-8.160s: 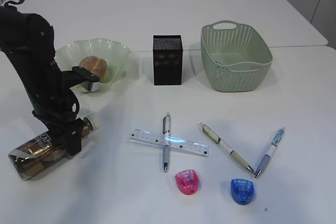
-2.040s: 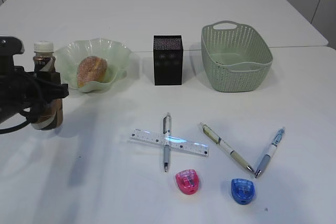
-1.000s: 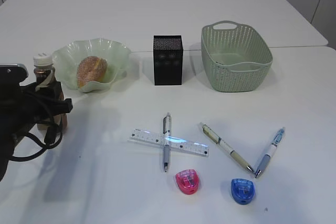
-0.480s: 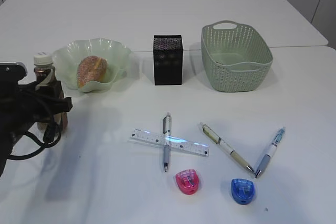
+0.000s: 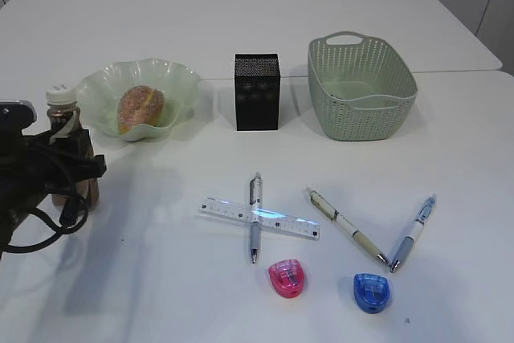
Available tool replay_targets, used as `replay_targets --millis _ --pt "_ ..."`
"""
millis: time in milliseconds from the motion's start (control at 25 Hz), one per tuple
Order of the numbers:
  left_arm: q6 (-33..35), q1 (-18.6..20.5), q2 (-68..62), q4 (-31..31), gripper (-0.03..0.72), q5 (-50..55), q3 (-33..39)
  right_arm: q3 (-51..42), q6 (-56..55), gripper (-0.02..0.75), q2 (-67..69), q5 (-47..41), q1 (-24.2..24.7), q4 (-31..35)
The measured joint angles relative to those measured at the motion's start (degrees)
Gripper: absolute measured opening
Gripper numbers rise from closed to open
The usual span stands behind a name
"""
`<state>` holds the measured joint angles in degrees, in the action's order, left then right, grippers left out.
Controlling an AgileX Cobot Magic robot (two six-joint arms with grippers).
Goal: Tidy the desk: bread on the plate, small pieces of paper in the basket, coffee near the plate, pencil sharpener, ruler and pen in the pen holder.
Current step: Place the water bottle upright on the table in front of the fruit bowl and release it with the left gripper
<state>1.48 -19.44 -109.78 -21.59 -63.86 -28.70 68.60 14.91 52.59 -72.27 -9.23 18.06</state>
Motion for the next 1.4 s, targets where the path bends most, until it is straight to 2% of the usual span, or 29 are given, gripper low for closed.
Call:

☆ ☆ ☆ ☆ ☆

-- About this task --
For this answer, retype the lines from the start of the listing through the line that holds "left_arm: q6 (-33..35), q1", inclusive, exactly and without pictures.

-- Result for this task --
-8.160s: 
-2.040s: 
-1.000s: 
-0.480s: 
+0.000s: 
Available tool replay_targets, used as `replay_targets --millis _ --pt "_ ..."`
"""
millis: time in milliseconds from the motion's start (control at 25 Hz), one per tuple
Order of the numbers:
  left_arm: q6 (-33..35), q1 (-18.6..20.5), q2 (-68..62), q4 (-31..31), gripper (-0.03..0.72), q5 (-50..55), q3 (-33..39)

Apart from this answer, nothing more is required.